The role of the court in this case, as in others, is to determine and impose a sentence that is sufficient, but not greater than necessary, to comply with the dictates of 18 U.S.C. § 3553(a). The court finds that in this case, a variance from the calculated Guidelines Range is appropriate pursuant to Kimbrough and Henderson and 18 U.S.C. § 3553(a).

IV. The Government's Arguments

The Government's written sentencing brief (ECF No. 29) seeks a sentence of 235-months. This recommendation was based on the Government's contention that Defendant's collection was one of the largest agents had seen and that more than 30 years prior, Defendant had allegedly engaged in unreported, and uncharged conduct with a minor. The court found that such alleged conduct over 30 years ago, without any allegation of being repeated, should not be considered by the court in making its sentencing decisions. At sentencing, the Government argued three factors, which appear to from the USSC 2012 Report: 1) the content of the Defendant's child pornography collection and the nature of the Defendant's collecting behavior; 2) the degree of the Defendant's involvement with other offenders, such as in an internet community; and 3) whether the Defendant has a history of engaging in sexually abusive, exploitative, or predatory conduct in addition to his child pornography offense. (Ex. Summ. p. xvii).

V. Defendant's Arguments

Defendant argues for a 60-month sentence followed by a five-year term of supervised release. (ECF No. 62). Defendant argues that the Guidelines are not based on empirical data, and cited to the USSC 2012 Report. (ECF No. 62, p. 5). Defendant also contends that the court should consider Defendant's age, health, and childhood circumstances.

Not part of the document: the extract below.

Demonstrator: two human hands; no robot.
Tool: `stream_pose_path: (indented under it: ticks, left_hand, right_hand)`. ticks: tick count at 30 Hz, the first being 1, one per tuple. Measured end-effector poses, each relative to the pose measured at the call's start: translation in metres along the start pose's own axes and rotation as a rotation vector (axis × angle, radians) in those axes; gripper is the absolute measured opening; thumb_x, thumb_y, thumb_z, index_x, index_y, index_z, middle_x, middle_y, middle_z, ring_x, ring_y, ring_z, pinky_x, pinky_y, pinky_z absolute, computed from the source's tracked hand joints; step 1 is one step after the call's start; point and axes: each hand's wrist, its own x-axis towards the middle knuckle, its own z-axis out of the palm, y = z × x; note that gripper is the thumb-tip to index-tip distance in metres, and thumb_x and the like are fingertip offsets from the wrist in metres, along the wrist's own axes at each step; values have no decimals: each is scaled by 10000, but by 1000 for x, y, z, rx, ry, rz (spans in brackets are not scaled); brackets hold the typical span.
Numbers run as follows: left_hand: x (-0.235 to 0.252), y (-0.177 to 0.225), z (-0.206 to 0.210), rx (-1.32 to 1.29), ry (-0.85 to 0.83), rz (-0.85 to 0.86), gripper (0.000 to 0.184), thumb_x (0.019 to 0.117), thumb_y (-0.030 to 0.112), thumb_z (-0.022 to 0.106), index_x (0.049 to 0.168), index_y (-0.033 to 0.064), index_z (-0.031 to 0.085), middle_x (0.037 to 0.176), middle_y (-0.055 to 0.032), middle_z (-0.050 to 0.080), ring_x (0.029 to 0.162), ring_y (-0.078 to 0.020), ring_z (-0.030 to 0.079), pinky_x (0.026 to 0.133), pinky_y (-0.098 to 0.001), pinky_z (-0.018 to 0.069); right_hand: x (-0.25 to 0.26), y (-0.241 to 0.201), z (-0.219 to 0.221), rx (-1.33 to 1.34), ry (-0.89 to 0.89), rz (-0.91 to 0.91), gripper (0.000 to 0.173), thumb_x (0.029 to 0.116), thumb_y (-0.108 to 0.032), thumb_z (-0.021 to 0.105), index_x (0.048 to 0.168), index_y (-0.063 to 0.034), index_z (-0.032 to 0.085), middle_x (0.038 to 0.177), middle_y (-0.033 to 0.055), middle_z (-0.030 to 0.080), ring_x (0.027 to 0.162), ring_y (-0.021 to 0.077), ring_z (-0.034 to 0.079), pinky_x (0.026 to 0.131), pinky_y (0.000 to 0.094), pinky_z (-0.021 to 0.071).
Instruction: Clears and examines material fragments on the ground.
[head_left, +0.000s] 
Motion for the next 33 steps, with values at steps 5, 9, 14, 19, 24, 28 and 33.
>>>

Specifically, Defendant argues that his poor physical health makes him highly vulnerable in a prison setting, and that his anxiety, depression, and obsessive compulsive/hoarding disorder contributed to the offense conduct. Defendant also contends that the Government has not met its burden of proving restitution, and that the court should award only $1,500.00 each to Angela and Cindy.

Defendant's brief was filed prior to the filing of the Government's Third Position on Restitution which sought additional restitution for John Does I to V.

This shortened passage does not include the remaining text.